Jakarta, Posbaru – Dalam Rapat Terbatas Mengenai Tatanan Normal Baru di Sektor Pariwisata, Presiden Republik Indonesia mengatakan bahwa persoalan kesehatan, kebersihan, keselamatan, dan keamanan akan menjadi isu utama dunia pariwisata, yang harus bisa diantisipasi oleh pelaku industri pariwisata dan ekonomi kreatif.

“Sehabis pandemi ini kita harus melakukan inovasi, perbaikan-perbaikan, sehingga bisa cepat beradaptasi dengan perubahan tren yang kemungkinan besar nanti akan terjadi di dunia pariwisata global,” ucapnya.

Trend dunia pariwisata diprediksi akan berubah setelah pandemi COVID-19. Diantaranya yang diperkirakan akan terjadi adalah berubah menjadi berlibur sendirian, tertarik pada wisata kesehatan, wisata virtual, dan staycation.
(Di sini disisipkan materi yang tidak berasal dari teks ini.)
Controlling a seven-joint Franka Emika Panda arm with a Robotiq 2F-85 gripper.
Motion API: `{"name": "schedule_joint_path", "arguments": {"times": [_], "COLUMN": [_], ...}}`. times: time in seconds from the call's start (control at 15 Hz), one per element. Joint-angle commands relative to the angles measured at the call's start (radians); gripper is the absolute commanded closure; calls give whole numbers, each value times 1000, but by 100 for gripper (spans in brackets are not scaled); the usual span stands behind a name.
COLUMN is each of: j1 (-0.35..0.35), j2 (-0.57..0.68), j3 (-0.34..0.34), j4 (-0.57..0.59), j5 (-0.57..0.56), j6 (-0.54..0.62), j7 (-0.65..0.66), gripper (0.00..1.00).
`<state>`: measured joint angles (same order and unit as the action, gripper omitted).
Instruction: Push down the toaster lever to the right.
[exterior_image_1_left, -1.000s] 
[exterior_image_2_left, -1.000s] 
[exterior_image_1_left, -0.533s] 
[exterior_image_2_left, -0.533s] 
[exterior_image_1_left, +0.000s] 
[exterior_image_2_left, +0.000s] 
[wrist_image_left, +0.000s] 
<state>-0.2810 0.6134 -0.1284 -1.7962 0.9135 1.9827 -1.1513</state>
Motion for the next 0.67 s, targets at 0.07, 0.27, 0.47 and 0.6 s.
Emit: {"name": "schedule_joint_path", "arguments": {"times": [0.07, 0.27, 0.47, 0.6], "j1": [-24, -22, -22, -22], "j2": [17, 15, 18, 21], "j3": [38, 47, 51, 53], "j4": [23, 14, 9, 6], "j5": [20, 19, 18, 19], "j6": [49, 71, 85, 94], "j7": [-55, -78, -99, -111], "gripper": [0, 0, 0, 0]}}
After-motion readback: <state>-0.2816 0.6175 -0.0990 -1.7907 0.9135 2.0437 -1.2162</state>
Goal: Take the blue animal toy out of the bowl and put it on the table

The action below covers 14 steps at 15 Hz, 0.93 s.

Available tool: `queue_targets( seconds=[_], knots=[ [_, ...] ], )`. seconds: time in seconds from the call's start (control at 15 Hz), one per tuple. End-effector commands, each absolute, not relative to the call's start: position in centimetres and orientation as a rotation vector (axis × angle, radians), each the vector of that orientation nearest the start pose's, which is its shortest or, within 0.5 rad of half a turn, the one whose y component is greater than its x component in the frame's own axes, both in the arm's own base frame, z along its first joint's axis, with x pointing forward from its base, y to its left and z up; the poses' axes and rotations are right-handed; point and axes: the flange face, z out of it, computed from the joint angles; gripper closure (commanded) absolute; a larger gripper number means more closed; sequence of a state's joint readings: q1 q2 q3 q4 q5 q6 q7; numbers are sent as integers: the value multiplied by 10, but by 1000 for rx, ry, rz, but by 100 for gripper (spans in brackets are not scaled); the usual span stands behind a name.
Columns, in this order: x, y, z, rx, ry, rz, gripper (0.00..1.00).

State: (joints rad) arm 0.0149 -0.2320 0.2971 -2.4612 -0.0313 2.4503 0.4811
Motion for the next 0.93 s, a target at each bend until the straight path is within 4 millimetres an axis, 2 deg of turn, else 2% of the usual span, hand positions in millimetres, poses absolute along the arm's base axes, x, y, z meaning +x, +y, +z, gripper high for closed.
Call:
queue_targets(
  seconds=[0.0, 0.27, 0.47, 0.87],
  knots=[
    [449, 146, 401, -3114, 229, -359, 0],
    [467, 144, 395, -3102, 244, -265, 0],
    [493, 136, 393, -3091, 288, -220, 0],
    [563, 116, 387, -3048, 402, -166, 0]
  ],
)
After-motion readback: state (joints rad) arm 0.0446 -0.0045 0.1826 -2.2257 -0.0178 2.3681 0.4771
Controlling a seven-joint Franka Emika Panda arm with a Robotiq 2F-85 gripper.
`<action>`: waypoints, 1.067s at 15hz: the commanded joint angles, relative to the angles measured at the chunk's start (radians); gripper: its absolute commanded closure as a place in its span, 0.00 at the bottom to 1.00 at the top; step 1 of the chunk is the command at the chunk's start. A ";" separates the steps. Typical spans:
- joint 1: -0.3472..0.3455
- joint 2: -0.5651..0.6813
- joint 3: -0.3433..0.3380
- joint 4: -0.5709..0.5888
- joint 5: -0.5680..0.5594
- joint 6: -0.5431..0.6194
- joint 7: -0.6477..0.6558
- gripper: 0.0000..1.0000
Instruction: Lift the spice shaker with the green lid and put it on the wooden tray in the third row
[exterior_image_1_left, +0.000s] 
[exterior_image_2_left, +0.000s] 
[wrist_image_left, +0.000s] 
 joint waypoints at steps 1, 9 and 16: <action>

Perubahan ini sangat penting untuk dipahami.

Jokowi juga menegaskan jika isu keselamatan dan kesehatan akan lebih di prioritaskan para pelancong, maka perluadanya protokol tatanan normal baru bagi sektor pariwisata, yang nantinya harus bisa menjawab isu-isu yang berkaitan sehingga wisatawan dapat berwisata dengan aman dan nyaman.

“Mulai dari protokol kesehatan yang ketat di sisi transportasi, hotel, restoran, dan area-area wisata yang kita miliki. Sebagai perbandingan saya minta lihat benchmark di negara lain yang juga sudah menyiapkan ini dengan kondisi new normal di sektor pariwisata,” kata Jokowi.

Menurutnya protokol kesehatan ini harus menjadi pedomandan kebiasaan baru yang diterapkan luas dan konsisten. Hal ini bisa dicapai dengan pengawasan, uji coba, serta simulasi terencana.

 “Standar protokol kesehatan itu betul-betul dijaga di lapangan karena ini risikonya besar. Begitu ada imported case, kemudian ada dampak kesehatan, maka citra pariwisata yang (menjadi) buruk itu akan bisa melekat dan akan menyulitkan kita untuk memperbaikinya lagi,” ucapnya.